◆ To do
Below are some records. Return exactly the lines from the one containing "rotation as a" through the one containing "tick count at", both included, and only those.

◆ Records from a data collection
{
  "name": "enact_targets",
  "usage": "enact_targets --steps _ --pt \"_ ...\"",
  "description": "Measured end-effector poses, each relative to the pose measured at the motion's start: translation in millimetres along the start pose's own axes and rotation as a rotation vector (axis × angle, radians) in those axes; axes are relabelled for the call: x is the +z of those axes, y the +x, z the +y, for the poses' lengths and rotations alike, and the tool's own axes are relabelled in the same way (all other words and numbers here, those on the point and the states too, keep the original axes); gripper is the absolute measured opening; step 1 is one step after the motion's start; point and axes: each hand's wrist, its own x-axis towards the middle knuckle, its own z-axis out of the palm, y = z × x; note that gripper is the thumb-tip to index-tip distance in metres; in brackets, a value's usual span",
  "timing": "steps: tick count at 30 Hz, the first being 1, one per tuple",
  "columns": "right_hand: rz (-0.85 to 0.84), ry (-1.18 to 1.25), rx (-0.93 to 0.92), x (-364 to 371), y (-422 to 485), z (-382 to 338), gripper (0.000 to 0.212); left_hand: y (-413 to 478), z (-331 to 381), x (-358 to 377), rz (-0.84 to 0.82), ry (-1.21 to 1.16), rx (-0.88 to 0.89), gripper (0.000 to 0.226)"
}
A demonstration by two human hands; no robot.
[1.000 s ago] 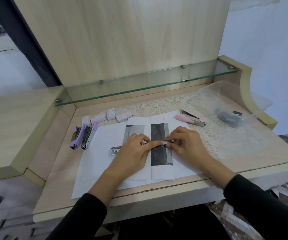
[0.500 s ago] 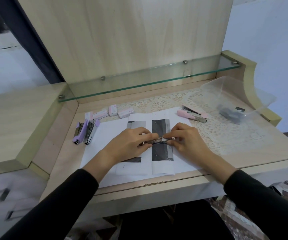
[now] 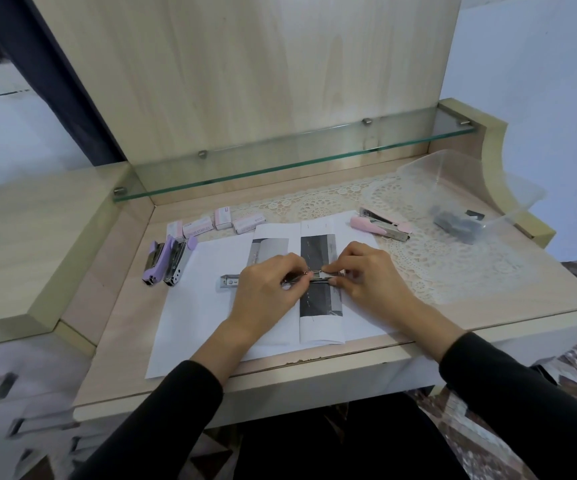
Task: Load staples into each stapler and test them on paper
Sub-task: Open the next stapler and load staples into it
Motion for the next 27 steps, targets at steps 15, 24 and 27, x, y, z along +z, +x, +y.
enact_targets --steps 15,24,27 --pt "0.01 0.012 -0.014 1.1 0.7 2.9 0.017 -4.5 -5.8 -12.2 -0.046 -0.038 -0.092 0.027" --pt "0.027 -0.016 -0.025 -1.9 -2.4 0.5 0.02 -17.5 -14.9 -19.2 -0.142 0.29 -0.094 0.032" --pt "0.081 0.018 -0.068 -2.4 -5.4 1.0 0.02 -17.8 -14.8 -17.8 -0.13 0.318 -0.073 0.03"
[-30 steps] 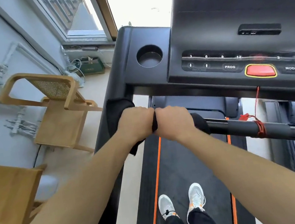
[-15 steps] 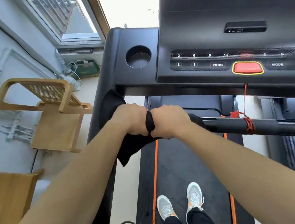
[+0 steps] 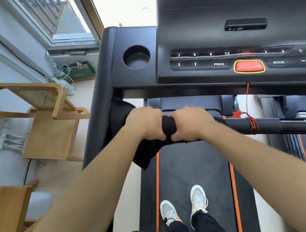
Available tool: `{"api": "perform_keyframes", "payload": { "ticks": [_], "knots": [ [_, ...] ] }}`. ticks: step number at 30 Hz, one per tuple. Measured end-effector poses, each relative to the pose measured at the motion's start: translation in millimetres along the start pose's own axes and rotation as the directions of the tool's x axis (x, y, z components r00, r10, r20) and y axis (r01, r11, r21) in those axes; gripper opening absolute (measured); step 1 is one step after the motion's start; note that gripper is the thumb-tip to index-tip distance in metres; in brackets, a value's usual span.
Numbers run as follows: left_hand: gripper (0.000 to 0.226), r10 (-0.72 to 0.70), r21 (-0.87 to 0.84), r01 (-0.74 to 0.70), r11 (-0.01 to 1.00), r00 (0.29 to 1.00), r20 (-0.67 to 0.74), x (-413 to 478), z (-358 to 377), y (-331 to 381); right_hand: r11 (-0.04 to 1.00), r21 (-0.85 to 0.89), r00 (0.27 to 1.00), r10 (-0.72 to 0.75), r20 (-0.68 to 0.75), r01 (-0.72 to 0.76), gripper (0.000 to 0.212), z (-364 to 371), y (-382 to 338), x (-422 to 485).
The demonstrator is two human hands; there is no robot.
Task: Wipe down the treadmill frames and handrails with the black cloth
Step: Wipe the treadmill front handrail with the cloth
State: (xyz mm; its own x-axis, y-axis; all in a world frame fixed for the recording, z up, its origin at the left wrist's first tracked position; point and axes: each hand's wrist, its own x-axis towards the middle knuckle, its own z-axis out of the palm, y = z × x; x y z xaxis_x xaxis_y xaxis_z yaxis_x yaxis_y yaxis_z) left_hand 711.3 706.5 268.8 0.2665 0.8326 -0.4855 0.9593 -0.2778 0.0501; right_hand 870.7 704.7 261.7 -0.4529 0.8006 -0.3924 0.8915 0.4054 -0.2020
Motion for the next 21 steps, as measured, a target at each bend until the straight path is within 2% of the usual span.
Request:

◆ Written response
  "description": "Measured end-effector poses, each relative to the pose measured at the motion's start: translation in millimetres along the start pose's own axes and rotation as a rotation vector (axis × angle, radians) in those axes; axes are relabelled for the call: x is the +z of those axes, y the +x, z the +y, for the poses' lengths and rotations alike, and the tool's own axes are relabelled in the same way (all other words and numbers here, those on the point and the states too, keep the original axes); gripper is the absolute measured opening; step 1 is one step after the motion's start; point and axes: each hand's wrist, its own x-axis towards the middle knuckle, its own z-axis out of the palm, y = z × x; note that gripper is the thumb-tip to index-tip distance in metres; in brackets, a value's usual span",
  "timing": "steps: tick count at 30 Hz, the first being 1, one per tuple",

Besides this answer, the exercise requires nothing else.